▸ **PROBLEM STATEMENT**
Print nothing but the lines below starting at the line that holds "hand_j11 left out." and ending at the line that holds "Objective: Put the", including both, each exactly as written.

▸ **SUPPLIED MATERIAL**
+ + + + +

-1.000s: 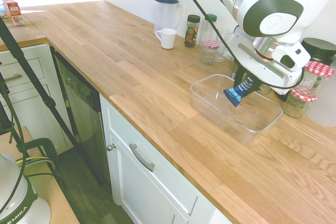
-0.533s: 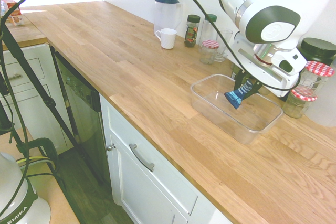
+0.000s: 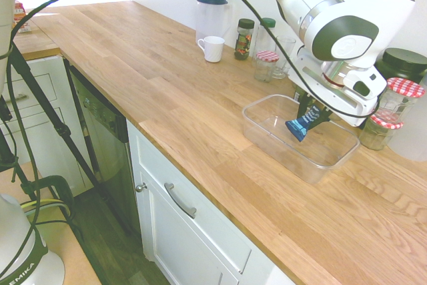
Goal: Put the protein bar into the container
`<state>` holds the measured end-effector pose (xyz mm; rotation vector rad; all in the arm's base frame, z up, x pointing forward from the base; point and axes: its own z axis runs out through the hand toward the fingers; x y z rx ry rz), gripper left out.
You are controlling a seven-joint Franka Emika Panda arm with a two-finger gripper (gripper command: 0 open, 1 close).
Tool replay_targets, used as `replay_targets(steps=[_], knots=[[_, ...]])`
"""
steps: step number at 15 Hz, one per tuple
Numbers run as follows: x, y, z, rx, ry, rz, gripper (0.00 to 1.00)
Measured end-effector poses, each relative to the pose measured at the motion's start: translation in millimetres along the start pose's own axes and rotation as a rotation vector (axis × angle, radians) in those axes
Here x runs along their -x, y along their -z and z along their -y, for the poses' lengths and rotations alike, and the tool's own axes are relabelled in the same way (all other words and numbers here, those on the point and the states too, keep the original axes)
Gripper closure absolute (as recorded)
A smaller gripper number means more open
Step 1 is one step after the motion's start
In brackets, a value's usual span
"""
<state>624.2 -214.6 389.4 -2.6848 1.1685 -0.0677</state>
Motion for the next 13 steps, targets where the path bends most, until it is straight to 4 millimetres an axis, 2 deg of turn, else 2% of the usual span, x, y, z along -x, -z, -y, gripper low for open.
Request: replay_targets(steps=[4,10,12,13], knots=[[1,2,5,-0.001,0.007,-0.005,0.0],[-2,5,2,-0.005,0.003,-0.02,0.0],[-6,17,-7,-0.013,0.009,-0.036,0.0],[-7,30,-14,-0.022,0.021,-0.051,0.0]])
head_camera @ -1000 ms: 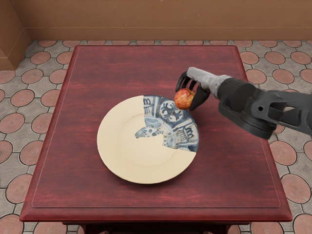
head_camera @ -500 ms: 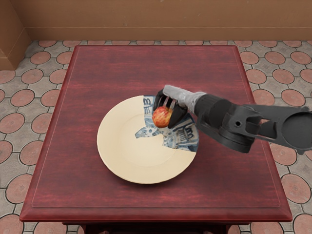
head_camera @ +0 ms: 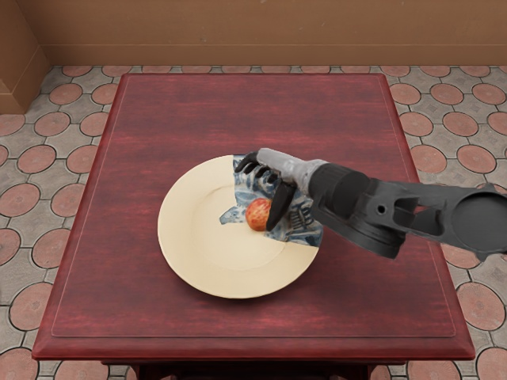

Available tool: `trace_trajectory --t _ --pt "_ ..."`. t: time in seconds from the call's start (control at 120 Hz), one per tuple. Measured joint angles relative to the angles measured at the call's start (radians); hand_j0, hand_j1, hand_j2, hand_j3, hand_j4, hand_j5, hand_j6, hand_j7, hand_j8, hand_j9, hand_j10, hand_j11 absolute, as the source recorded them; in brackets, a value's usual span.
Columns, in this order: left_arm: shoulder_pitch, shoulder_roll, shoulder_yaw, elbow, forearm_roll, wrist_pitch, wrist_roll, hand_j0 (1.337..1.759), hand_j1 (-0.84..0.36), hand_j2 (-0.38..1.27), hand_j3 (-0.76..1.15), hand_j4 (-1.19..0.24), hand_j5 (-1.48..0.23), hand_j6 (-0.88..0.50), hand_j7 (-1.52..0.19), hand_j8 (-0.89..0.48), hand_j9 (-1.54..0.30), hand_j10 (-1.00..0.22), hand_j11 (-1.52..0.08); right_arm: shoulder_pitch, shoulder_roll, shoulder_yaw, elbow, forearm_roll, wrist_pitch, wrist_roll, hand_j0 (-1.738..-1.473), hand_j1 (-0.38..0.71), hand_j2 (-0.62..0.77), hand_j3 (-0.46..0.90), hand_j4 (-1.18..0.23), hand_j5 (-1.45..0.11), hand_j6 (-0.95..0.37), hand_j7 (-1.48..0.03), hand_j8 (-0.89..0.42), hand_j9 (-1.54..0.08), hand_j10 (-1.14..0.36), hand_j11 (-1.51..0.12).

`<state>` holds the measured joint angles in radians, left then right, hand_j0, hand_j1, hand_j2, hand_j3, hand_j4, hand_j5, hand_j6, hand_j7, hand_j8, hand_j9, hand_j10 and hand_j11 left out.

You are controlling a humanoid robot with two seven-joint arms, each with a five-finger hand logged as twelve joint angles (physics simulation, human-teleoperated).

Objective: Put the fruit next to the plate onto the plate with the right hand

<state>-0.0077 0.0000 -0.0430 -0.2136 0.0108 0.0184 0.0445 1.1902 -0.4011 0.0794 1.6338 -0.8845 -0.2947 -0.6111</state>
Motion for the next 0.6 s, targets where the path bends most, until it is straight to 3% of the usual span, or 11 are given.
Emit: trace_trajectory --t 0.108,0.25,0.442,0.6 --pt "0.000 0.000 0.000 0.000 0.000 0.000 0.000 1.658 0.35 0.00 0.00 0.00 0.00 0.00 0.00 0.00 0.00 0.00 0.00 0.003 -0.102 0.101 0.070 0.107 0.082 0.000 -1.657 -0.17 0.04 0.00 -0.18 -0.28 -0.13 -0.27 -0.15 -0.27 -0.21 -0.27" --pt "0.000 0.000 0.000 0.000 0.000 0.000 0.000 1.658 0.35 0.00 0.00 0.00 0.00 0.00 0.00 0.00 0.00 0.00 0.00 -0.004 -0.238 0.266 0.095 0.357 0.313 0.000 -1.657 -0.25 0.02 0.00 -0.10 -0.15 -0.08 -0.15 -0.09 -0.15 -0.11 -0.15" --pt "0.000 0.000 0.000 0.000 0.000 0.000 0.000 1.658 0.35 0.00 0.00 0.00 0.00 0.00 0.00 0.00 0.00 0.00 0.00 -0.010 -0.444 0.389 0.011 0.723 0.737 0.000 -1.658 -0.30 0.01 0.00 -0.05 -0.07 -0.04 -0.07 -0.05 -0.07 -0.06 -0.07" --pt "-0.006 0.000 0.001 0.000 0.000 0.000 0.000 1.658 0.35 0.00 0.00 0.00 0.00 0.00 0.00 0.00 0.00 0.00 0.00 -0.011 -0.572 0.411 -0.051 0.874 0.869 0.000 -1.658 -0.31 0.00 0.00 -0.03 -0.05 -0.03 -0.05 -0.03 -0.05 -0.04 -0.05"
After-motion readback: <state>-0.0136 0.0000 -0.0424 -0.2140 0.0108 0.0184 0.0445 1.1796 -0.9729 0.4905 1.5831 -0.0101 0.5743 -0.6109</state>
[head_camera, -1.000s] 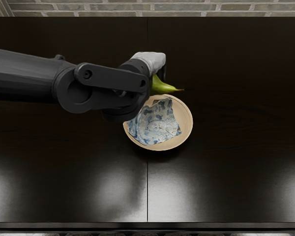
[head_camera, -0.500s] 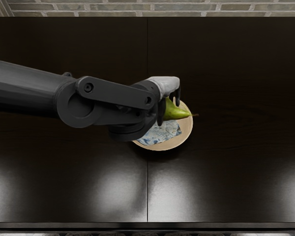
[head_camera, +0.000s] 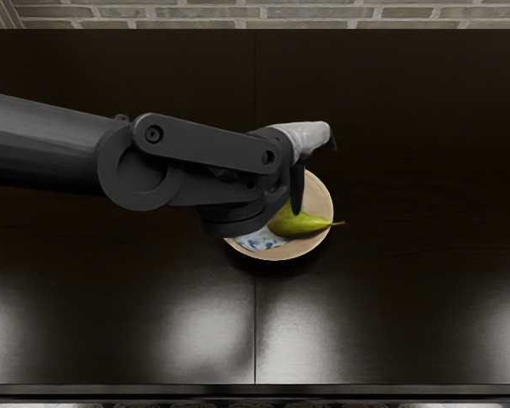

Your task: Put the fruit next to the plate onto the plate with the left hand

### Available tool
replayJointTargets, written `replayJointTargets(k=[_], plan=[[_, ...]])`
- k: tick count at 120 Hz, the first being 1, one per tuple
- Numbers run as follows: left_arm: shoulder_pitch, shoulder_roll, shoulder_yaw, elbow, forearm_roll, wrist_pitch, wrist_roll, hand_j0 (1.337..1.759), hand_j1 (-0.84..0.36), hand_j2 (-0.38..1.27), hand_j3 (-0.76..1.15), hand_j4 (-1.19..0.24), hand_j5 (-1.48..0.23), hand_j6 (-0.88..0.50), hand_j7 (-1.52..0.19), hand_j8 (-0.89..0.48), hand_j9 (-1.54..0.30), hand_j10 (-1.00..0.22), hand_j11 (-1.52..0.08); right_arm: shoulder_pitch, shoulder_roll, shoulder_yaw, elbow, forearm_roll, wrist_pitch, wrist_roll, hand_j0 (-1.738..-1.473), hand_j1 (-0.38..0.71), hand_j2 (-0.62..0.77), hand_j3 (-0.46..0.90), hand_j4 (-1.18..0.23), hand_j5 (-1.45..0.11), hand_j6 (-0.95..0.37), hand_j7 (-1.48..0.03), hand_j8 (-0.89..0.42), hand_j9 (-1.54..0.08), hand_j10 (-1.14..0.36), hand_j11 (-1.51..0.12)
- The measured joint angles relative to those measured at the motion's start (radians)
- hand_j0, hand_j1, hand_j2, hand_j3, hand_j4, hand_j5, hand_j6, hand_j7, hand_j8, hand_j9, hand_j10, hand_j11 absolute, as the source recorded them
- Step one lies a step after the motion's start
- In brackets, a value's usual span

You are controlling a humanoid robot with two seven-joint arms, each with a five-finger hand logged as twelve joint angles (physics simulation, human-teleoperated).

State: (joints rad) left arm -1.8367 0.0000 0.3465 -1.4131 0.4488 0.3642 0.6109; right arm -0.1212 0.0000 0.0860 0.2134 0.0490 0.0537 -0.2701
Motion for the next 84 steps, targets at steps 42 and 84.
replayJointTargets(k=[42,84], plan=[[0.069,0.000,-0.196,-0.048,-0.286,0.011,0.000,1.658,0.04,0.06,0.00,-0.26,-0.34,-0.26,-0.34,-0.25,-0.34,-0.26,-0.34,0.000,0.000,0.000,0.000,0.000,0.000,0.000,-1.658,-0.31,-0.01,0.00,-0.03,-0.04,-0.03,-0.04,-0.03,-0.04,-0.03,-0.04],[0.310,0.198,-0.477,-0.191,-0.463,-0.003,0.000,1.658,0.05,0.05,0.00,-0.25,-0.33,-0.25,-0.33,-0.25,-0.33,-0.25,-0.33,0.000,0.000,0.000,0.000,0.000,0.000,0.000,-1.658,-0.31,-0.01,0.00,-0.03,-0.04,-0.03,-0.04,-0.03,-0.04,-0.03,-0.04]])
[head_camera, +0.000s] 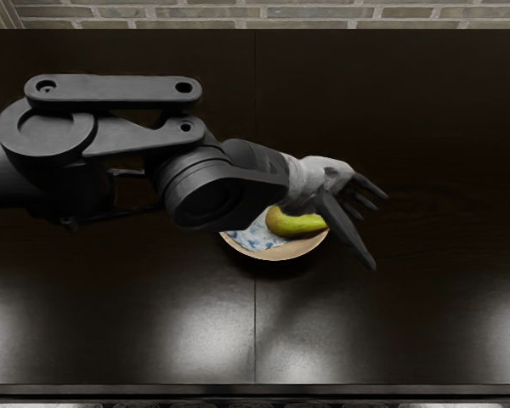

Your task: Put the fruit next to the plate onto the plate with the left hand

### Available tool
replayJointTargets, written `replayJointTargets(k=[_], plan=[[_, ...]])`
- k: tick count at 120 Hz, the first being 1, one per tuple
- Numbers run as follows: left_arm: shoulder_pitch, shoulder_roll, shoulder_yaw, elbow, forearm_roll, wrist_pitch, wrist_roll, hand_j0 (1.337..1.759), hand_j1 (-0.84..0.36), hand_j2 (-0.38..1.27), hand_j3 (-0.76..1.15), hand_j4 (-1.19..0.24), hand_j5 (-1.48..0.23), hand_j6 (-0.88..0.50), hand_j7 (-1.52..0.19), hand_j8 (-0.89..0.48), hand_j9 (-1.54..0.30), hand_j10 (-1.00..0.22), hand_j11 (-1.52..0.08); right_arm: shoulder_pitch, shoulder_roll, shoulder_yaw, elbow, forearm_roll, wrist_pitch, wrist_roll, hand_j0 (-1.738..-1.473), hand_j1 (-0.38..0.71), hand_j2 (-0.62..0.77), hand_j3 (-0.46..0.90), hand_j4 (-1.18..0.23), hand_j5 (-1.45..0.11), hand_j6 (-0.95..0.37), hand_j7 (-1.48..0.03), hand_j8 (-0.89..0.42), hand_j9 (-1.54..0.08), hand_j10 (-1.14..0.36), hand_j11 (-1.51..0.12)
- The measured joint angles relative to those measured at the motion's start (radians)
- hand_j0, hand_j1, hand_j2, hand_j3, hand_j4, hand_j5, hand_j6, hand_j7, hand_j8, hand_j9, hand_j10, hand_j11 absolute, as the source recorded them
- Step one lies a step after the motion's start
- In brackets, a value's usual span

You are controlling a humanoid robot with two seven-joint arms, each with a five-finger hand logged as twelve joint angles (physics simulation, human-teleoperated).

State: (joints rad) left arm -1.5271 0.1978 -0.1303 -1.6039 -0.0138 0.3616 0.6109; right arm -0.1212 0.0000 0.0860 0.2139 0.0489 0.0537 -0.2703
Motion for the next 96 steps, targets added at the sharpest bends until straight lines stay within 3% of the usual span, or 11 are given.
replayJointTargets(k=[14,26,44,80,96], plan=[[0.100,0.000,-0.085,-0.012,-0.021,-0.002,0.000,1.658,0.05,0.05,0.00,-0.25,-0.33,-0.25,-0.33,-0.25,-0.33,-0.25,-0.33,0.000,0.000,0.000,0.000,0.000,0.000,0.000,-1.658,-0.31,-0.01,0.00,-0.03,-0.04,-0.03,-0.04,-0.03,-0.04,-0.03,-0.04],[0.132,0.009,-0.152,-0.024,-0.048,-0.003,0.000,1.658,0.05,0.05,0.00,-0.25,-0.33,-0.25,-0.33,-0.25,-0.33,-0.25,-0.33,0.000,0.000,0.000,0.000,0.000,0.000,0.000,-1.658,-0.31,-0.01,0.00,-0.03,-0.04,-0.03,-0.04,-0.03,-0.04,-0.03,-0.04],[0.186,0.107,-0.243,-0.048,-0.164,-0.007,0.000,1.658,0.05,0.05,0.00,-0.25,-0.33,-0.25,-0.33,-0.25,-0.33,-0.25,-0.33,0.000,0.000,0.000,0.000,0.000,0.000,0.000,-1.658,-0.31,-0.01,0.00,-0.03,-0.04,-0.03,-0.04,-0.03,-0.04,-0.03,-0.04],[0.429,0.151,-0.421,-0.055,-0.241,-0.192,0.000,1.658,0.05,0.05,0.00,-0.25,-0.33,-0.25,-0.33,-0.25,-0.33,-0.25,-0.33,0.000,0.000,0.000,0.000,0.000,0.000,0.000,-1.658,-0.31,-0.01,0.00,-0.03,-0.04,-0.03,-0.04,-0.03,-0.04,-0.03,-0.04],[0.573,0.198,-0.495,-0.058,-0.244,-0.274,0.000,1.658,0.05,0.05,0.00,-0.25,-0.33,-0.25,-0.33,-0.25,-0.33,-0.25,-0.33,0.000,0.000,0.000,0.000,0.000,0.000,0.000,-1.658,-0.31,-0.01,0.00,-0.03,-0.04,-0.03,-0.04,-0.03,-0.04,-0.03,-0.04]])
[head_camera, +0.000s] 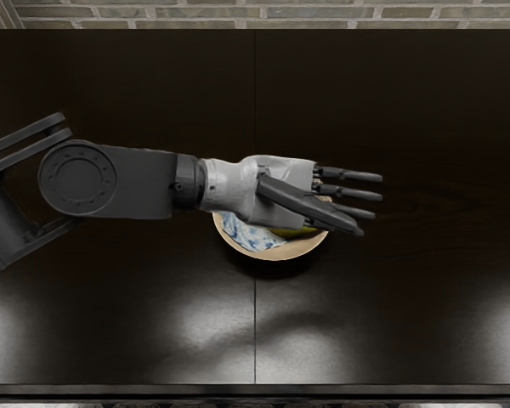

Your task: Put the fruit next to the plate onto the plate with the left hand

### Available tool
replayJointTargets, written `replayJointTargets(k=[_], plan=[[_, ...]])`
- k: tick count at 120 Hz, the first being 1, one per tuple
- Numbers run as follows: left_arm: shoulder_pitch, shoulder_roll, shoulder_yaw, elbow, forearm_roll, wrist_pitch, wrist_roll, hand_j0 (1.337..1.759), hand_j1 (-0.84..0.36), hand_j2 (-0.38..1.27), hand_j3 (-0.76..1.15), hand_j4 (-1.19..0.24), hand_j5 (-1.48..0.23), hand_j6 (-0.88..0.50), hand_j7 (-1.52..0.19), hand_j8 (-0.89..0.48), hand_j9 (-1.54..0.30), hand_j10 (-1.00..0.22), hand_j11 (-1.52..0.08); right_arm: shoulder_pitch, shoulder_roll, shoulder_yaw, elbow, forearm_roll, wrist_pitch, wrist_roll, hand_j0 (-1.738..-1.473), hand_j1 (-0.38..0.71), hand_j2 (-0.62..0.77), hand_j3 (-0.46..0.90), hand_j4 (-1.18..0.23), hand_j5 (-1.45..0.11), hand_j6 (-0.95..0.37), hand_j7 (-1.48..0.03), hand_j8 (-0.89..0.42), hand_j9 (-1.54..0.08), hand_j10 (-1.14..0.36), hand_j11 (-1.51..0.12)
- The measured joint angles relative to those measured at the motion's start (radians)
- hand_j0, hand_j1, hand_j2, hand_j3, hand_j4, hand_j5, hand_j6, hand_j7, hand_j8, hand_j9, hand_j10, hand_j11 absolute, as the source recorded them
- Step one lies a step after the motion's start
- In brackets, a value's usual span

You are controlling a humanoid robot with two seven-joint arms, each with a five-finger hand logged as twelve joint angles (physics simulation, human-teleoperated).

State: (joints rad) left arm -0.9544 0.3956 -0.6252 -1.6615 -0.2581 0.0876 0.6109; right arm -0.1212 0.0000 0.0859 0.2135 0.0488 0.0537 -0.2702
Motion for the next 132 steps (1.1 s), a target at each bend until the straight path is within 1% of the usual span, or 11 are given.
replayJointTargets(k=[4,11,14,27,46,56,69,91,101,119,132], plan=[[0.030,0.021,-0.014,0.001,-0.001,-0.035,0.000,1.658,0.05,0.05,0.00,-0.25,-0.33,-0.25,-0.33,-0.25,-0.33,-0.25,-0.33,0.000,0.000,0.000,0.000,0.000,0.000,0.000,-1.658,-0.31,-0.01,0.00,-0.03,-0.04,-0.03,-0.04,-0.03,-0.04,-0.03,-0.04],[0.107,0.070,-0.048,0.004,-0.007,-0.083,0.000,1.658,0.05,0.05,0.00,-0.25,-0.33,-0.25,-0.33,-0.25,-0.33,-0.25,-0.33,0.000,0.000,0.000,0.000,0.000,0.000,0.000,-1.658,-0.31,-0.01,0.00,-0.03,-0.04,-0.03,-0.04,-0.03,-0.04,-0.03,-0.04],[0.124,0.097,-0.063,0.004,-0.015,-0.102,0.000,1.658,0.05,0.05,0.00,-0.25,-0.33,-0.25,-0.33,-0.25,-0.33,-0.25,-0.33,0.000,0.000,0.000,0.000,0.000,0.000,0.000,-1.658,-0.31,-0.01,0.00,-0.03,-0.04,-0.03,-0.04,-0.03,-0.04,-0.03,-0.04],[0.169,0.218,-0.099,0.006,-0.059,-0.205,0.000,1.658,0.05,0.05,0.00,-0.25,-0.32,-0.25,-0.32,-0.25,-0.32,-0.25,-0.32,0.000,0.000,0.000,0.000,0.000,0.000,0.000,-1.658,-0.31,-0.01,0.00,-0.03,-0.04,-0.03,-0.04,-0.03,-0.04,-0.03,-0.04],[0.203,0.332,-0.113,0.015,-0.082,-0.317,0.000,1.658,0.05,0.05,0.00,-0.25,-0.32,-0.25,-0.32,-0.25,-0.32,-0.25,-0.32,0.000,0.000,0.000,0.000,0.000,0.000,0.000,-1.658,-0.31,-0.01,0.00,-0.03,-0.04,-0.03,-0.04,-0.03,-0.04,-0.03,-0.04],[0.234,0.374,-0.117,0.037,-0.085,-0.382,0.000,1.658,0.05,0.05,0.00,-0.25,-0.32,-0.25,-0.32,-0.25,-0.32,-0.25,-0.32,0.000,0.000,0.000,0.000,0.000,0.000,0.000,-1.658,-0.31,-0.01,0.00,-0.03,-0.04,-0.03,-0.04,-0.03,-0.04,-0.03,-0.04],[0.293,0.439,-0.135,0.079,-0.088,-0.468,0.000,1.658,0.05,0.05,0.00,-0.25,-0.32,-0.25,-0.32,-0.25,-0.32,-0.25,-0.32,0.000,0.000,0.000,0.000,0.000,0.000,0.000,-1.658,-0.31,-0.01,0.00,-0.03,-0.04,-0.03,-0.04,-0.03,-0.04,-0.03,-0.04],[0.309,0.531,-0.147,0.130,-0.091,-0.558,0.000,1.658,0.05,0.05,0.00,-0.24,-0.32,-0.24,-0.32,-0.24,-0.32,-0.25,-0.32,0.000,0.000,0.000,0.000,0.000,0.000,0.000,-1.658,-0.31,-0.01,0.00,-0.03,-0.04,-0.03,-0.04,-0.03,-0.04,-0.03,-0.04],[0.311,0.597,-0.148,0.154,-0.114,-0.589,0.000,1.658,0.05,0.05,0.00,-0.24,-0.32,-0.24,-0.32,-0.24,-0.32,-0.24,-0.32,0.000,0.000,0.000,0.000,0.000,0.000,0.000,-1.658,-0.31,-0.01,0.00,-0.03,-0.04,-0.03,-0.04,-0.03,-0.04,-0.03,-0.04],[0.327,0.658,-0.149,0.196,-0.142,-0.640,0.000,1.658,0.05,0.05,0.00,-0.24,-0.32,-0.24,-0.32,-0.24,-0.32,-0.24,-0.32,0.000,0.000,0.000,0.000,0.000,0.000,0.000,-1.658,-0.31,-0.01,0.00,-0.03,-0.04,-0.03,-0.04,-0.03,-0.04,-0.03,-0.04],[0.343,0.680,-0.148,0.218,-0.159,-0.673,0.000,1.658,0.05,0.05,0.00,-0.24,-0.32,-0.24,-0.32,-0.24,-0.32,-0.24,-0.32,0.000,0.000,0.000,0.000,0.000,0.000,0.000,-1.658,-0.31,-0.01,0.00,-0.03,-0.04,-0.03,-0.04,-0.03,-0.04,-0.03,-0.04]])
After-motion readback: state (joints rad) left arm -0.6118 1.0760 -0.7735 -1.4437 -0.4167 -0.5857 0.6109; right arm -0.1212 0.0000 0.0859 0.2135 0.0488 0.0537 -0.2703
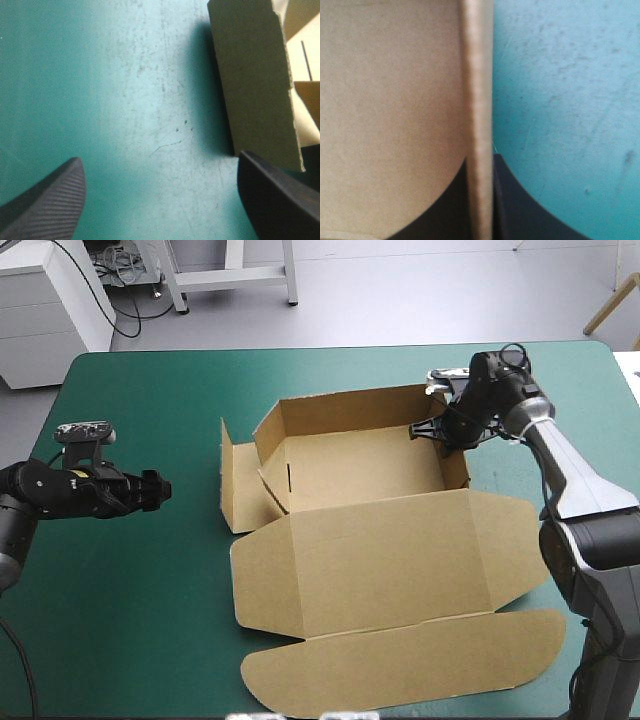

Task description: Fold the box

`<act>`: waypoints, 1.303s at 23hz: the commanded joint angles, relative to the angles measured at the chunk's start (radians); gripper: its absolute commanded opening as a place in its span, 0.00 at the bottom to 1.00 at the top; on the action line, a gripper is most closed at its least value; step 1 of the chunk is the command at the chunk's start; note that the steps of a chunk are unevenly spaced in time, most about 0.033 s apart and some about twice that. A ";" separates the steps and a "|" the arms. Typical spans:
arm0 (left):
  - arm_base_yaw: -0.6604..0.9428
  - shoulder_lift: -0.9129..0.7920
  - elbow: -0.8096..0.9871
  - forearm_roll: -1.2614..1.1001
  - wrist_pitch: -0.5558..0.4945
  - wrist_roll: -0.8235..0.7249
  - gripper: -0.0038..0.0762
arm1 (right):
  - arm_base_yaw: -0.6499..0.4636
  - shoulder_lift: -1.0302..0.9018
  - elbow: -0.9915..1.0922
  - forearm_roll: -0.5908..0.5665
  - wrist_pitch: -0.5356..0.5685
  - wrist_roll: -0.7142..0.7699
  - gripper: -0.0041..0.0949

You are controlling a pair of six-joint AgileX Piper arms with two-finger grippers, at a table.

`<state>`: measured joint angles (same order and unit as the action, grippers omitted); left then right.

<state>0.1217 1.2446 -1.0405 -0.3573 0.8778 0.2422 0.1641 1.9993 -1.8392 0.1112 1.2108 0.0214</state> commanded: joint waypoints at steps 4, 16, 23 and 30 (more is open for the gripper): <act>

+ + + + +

▸ **REPLY**
`<state>` holds the measured joint angles in radians, left then right, hand_j0, hand_j1, hand_j2, hand_j3, hand_j4, hand_j5, hand_j6, hand_j7, hand_j8, hand_j9, hand_j10 and hand_j11 left out.

You are controlling a humanoid robot with two seven-joint arms, each with a five-finger hand logged as twelve joint angles (physics simulation, human-teleoperated).

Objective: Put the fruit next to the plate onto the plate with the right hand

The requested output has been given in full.